» WHAT TO PRODUCE:
The whole listing is to be restated word for word with no images.

» DATASET EXTRACT:
══════════

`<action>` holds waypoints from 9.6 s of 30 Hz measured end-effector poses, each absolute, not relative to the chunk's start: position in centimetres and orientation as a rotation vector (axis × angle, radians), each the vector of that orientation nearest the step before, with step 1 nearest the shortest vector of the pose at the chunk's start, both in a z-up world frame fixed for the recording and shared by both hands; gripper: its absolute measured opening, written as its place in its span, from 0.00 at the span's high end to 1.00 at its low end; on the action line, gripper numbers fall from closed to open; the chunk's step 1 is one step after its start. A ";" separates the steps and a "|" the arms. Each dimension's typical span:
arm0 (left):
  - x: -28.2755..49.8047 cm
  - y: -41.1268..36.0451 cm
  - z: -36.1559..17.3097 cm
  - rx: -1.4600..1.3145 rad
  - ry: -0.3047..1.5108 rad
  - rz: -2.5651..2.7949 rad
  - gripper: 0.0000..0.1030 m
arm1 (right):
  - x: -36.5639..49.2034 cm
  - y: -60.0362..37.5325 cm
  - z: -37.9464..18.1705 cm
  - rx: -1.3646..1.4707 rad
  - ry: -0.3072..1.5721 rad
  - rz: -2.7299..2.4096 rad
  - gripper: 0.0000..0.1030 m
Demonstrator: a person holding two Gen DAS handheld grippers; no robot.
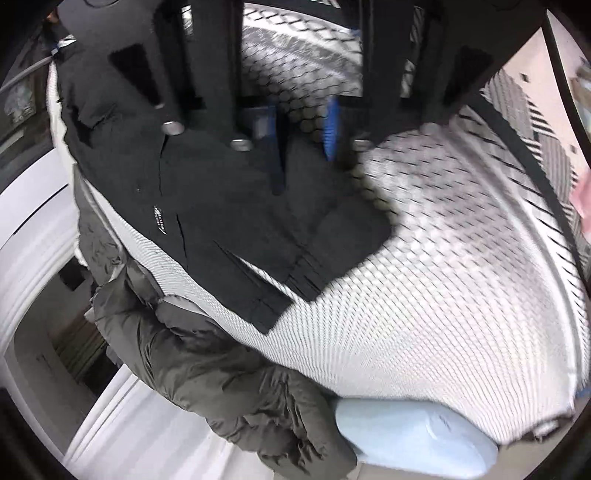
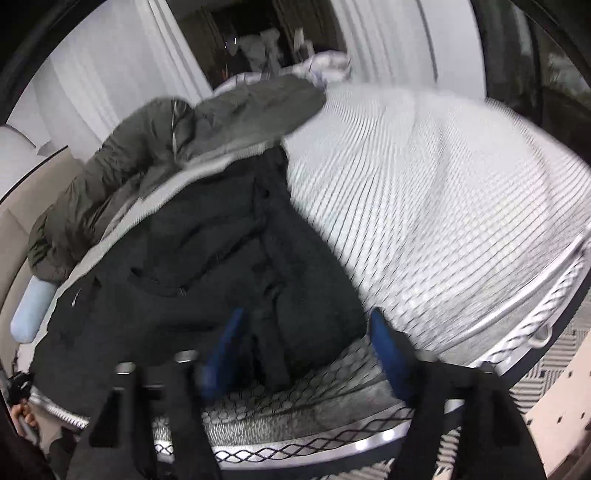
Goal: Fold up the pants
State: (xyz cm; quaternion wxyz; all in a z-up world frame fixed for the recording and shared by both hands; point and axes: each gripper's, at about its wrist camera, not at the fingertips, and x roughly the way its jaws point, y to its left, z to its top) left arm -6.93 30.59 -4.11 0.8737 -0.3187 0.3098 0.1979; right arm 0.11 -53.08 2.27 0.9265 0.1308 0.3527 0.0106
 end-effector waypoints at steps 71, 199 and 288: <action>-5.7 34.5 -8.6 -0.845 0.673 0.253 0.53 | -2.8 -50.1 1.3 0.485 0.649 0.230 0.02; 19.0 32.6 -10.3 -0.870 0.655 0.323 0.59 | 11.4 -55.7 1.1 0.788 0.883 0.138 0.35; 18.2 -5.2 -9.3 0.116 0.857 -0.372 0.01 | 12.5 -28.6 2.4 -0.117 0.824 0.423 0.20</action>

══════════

» TASK SOLUTION:
`<action>` holds waypoints from 9.6 s of 30 Hz measured end-effector poses, each absolute, not relative to the chunk's start: position in centimetres and orientation as a rotation vector (axis × angle, radians), each the vector of that orientation nearest the step before, with step 1 nearest the shortest vector of the pose at the chunk's start, both in a z-up world frame fixed for the recording and shared by both hands; gripper: its absolute measured opening, written as its place in its span, from 0.00 at the span's high end to 1.00 at its low end; on the action line, gripper numbers fall from closed to open; the chunk's step 1 is one step after its start. A ";" separates the steps and a "|" the arms. Each dimension's typical span:
arm0 (left):
  - x: -28.2755..49.8047 cm
  - y: -41.1268..36.0451 cm
  - z: -36.1559..17.3097 cm
  - rx: -1.4600..1.3145 rad
  - ry: -0.3047..1.5108 rad
  - rz: -2.5651..2.7949 rad
  - gripper: 0.0000..0.1030 m
arm1 (right):
  - x: -36.5639..49.2034 cm
  - y: -60.0362..37.5325 cm
  - z: -37.9464..18.1705 cm
  - rx: -1.3646..1.4707 rad
  - ry: -0.3072..1.5721 rad
  - rz: -2.7299..2.4096 rad
  - gripper: 0.0000..0.1030 m
Demonstrator: a person holding two Gen DAS handheld grippers; no robot.
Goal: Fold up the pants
State: (xyz cm; quaternion wxyz; all in a z-up world frame fixed for the recording and shared by both hands; point and axes: each gripper's, at about its wrist camera, not at the fingertips, and x roughly the way its jaws point, y to its left, z to its top) left arm -6.93 30.59 -4.11 0.8737 -0.3187 0.3098 0.1979; right arm 0.11 -53.08 2.27 0.9265 0.1308 0.3527 0.0106
 end-effector waypoints at steps 71, 199 and 288: <action>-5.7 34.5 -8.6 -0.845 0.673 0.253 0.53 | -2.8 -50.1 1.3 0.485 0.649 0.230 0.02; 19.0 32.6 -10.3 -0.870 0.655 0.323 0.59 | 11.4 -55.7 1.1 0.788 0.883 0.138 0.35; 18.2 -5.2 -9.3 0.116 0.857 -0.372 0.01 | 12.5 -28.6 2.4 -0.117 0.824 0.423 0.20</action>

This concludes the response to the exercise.